EXERCISE INSTRUCTIONS:
In the listing below, find the line with "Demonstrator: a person", then repeat exactly every line from the top through that one.

DATASET SECTION:
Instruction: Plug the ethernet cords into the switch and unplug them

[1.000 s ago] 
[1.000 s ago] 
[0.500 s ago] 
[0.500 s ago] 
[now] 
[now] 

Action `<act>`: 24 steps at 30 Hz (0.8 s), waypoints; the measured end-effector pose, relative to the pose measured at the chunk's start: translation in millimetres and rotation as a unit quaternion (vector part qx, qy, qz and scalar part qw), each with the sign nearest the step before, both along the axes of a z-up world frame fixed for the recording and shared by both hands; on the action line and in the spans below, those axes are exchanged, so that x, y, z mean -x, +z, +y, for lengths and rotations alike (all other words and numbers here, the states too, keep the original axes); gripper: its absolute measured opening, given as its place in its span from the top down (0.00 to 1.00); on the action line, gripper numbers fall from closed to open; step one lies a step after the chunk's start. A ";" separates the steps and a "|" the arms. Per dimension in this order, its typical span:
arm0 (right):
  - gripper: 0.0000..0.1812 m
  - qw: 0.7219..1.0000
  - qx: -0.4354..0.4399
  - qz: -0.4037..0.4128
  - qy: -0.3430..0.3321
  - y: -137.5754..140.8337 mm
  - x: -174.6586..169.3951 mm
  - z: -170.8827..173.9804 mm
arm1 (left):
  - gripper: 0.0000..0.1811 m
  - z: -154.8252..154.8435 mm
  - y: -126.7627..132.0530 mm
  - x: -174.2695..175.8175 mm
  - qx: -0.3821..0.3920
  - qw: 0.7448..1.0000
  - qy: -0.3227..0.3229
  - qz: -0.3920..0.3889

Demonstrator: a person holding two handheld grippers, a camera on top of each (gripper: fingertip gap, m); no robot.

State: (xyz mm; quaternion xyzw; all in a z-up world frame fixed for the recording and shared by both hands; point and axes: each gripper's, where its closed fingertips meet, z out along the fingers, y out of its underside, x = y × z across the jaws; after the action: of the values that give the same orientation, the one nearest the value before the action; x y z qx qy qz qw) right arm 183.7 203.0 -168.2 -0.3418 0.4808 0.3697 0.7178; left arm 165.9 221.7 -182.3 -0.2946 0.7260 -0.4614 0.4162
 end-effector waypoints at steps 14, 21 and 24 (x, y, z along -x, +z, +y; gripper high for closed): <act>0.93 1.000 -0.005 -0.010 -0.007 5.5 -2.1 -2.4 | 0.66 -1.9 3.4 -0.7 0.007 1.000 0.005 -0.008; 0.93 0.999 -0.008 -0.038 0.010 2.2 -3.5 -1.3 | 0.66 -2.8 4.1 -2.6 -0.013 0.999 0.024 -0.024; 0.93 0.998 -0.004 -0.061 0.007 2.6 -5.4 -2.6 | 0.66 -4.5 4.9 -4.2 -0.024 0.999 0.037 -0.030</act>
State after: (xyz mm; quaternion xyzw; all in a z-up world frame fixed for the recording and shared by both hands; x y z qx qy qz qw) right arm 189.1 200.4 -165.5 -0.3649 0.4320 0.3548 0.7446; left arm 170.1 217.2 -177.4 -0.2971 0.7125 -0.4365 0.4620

SOLUTION TO THIS TASK:
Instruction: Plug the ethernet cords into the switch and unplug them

[1.000 s ago] 
[1.000 s ago] 
[0.500 s ago] 
[0.500 s ago] 
[now] 
[now] 

Action `<act>`: 24 steps at 30 Hz (0.8 s), waypoints; the measured end-effector pose, relative to the pose measured at the chunk's start: translation in millimetres and rotation as a unit quaternion (vector part qx, qy, qz and scalar part qw), each with the sign nearest the step before, both along the axes of a z-up world frame fixed for the recording and shared by both hands; on the action line and in the spans below, those axes are exchanged, so that x, y, z mean -x, +z, +y, for lengths and rotations alike (all other words and numbers here, the states too, keep the original axes); gripper: its absolute measured opening, given as its place in its span from the top down (0.00 to 1.00); on the action line, gripper numbers fall from closed to open; step one lies a step after the chunk's start. A ";" separates the steps and a "|" the arms. Per dimension in this order, its typical span:
arm0 (right):
  - gripper: 0.0000..0.1812 m
  - qw: 0.7219..1.0000
  - qx: -0.4354..0.4399
  - qz: -0.4037..0.4128
  - qy: -0.3430..0.3321
  - y: -137.5754..140.8337 mm
  - x: -174.6586..169.3951 mm
  - z: -170.8827..173.9804 mm
arm1 (left):
  - gripper: 0.0000..0.1811 m
  - z: -154.8252..154.8435 mm
  - y: -126.7627..132.0530 mm
  - x: -174.2695..175.8175 mm
  - qx: -0.3821..0.3920
  - qw: 0.7448..1.0000
  - qy: -0.3227..0.3229
  - qz: -0.3920..0.3889

Demonstrator: a person holding two handheld grippers, a camera on top of each (gripper: fingertip gap, m); no robot.

This output is complete, and the exercise is done.